第208話.朧気
しっとりと濡れ、ぷるんとした質感の唇。頬は上気して赤くなっていて、ただただ艶かしいという感想しか出てこない。
空宮がこんな顔をできるなんて知らなかった。今までは笑った顔、少し寂しそうな顔、怒った顔、拗ねた顔、眠そうな顔。そんな表情しか見てこなかった。だけど、この表情は、今の空宮が纏っているこの空気感は非常に危うい。理性を化け物に変えてしまう。
「ほら……刻も……寝よ?」
追い打ちをかけてくるように、空宮はそう囁く。その瞬間に、俺の体を熱が一気に包んだ。発熱をやめない。体から火が出てくるのではないのかと錯覚するほどに、体は熱く熱く燃えた。

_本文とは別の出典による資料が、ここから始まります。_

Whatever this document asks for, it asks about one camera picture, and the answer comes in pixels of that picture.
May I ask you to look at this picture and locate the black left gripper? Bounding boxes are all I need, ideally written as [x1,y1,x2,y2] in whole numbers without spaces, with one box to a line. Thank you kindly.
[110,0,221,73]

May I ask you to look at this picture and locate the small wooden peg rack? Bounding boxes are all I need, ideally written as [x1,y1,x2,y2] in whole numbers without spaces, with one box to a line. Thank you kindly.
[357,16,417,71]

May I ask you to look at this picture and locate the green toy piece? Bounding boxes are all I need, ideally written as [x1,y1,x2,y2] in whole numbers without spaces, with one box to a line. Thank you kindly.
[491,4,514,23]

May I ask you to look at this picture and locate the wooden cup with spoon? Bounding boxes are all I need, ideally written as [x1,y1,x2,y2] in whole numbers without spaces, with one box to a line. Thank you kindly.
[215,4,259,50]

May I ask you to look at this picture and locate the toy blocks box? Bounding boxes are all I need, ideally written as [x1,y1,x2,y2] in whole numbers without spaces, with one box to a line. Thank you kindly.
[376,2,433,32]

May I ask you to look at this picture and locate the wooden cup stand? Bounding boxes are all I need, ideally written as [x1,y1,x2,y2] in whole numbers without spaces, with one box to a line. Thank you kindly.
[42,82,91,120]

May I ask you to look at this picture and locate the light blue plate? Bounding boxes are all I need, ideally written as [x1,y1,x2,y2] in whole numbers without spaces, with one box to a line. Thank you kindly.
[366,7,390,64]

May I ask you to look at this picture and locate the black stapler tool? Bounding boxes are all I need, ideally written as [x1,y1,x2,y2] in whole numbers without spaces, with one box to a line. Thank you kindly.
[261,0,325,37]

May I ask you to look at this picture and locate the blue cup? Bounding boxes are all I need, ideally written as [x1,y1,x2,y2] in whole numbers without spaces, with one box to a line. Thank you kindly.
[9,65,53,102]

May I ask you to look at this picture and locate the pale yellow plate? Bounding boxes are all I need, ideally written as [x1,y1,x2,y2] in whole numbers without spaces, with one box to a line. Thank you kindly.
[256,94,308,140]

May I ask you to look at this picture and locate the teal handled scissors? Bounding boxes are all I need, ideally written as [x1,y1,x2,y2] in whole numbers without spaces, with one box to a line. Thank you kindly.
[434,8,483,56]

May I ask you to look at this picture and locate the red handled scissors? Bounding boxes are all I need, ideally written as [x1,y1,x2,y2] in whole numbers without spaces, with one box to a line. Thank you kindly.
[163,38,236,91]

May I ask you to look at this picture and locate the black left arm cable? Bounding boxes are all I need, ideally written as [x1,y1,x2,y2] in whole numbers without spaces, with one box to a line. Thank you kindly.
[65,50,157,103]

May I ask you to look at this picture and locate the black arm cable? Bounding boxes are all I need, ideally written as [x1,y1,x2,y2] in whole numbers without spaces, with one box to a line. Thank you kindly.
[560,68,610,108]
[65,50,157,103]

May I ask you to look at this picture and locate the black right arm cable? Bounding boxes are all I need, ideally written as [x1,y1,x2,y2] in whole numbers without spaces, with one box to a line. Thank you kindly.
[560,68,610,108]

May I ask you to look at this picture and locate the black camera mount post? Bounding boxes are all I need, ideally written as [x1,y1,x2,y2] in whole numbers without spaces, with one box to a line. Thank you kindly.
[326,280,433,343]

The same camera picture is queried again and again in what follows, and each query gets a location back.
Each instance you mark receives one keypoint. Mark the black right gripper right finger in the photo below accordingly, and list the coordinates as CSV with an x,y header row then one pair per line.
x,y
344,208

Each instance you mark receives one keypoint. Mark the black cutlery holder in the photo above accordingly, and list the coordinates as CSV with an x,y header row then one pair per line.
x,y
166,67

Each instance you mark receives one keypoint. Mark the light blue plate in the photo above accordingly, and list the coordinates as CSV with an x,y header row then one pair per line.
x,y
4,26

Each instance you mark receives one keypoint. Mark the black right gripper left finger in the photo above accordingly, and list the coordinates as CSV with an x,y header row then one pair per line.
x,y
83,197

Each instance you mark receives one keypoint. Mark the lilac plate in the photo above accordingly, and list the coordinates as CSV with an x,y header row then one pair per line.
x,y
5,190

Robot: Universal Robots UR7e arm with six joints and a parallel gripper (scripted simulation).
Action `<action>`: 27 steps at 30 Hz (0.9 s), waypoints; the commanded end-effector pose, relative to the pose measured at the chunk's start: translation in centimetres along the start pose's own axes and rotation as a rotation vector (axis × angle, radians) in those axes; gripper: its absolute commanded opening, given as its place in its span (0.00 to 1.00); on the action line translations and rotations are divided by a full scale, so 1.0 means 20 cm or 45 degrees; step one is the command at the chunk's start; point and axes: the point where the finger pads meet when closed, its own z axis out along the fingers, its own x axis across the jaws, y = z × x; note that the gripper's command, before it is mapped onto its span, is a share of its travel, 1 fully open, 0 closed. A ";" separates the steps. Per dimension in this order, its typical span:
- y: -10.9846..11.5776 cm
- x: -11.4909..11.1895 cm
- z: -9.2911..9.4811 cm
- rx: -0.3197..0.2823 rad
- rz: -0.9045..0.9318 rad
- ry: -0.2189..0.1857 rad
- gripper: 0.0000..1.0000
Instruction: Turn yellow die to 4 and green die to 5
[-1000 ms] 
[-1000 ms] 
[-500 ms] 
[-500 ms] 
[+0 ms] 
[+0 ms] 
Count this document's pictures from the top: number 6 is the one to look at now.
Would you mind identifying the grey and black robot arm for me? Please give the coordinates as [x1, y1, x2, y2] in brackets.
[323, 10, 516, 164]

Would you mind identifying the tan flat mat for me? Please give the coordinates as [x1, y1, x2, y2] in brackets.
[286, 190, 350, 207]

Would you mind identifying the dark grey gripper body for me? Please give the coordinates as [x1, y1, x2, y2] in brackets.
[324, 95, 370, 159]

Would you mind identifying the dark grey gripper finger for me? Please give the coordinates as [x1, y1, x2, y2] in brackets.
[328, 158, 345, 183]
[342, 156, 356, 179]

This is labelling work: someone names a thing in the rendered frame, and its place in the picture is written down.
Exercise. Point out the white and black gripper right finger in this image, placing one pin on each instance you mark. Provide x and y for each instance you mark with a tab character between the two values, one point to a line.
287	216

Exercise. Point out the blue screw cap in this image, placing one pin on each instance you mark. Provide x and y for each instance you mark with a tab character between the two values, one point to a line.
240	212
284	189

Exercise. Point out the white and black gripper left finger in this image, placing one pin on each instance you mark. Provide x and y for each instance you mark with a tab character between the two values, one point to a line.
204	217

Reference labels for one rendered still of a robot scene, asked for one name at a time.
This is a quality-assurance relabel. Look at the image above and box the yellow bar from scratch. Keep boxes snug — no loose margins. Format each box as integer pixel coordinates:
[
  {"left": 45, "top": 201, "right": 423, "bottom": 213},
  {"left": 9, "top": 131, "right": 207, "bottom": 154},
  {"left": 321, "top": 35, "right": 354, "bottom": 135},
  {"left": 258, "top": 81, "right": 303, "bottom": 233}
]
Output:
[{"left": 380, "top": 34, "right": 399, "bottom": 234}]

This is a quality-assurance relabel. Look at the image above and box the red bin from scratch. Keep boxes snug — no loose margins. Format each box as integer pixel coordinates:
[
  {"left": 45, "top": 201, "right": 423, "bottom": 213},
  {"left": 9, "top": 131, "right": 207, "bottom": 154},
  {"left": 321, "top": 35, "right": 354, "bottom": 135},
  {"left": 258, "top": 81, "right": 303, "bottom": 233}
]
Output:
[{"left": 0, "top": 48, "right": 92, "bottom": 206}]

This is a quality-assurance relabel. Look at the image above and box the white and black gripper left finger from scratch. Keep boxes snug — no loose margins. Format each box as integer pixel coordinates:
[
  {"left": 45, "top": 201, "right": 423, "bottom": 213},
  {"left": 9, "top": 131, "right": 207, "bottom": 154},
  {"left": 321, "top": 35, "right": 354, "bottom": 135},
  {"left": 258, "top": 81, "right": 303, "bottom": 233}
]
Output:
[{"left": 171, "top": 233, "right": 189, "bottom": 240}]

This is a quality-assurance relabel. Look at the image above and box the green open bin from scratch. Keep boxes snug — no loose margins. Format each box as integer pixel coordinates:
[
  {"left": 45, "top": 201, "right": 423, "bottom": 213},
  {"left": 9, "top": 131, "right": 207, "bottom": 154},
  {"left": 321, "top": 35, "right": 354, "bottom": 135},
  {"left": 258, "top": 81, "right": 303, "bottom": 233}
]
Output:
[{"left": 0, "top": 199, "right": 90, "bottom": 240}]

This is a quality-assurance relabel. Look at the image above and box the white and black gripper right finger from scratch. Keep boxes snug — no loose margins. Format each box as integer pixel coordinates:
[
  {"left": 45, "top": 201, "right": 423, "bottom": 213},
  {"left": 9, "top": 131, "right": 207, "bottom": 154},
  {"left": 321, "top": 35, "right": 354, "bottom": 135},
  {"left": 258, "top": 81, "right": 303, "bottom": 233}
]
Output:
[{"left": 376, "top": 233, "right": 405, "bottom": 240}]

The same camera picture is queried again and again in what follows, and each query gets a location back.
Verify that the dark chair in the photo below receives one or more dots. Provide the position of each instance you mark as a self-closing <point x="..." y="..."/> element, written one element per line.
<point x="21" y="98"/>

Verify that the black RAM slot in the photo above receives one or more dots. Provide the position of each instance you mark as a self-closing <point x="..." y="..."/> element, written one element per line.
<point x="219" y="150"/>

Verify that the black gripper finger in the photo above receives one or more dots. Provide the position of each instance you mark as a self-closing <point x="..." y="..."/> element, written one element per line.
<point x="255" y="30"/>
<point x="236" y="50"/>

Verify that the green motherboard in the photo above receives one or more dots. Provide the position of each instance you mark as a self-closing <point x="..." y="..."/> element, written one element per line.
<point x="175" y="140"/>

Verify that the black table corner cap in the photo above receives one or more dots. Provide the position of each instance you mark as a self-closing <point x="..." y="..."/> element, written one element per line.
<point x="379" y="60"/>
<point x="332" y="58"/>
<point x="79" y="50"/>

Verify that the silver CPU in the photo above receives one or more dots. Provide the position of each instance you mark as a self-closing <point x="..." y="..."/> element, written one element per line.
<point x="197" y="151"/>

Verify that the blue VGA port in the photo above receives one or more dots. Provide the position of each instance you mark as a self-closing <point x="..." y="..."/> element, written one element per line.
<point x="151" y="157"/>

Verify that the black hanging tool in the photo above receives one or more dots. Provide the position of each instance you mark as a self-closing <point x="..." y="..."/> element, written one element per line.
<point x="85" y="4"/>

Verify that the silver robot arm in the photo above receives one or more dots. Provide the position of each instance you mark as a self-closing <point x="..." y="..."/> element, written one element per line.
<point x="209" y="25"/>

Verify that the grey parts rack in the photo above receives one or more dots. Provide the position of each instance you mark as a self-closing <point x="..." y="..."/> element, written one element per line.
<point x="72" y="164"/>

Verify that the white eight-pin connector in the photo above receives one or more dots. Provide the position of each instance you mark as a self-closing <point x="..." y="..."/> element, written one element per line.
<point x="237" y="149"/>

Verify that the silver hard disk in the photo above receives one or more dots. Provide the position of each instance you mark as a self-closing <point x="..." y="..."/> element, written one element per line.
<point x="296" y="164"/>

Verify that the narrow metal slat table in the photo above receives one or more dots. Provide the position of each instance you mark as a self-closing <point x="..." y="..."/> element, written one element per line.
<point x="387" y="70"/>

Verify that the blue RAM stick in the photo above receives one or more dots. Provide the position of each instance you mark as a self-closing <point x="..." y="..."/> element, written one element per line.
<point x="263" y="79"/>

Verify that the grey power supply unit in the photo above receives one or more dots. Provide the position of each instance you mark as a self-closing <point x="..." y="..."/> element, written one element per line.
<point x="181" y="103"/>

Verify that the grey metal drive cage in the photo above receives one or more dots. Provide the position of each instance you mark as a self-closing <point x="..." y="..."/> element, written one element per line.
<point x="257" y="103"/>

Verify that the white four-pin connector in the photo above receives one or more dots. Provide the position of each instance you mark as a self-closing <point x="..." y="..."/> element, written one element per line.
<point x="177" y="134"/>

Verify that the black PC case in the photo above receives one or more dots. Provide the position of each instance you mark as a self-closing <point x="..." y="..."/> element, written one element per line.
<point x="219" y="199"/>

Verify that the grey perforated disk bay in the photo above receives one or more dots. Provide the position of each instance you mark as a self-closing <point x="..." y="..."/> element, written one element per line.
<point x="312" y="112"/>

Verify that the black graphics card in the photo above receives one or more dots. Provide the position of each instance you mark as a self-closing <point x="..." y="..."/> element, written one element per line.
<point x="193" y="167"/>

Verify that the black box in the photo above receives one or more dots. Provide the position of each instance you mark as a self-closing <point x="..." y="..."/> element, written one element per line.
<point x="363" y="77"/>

(しっかりしろ俺!相手は空宮で今こいつは熱出してんだぞ!?意識も朧気で、大方明日の朝には今日のことも全部記憶から消えてる。そんなやつ相手に今何かをするのは絶対に違う。やったら絶対に後悔する)
理性という名の冷水を自身に浴びせると、俺は空宮の頬を両手で包んだ。手に触れる頬は暖かく柔らかい。
「ふぇ?」
まだ少しぼやぼやとした瞳をパチパチとさせながら、空宮はこちらを見た。どういう状況なのか正確に理解しきれていないらしい。
「どうしたの刻?一緒に……寝ないの?」
「アホか。何で病人と一緒に寝るんだよ」
「私と寝るの……嫌なの?」
少し瞳をうるっとさせながら空宮はそう聞いてくる。どうやら悪い意味で、俺の言葉を捉えてしまったらしい。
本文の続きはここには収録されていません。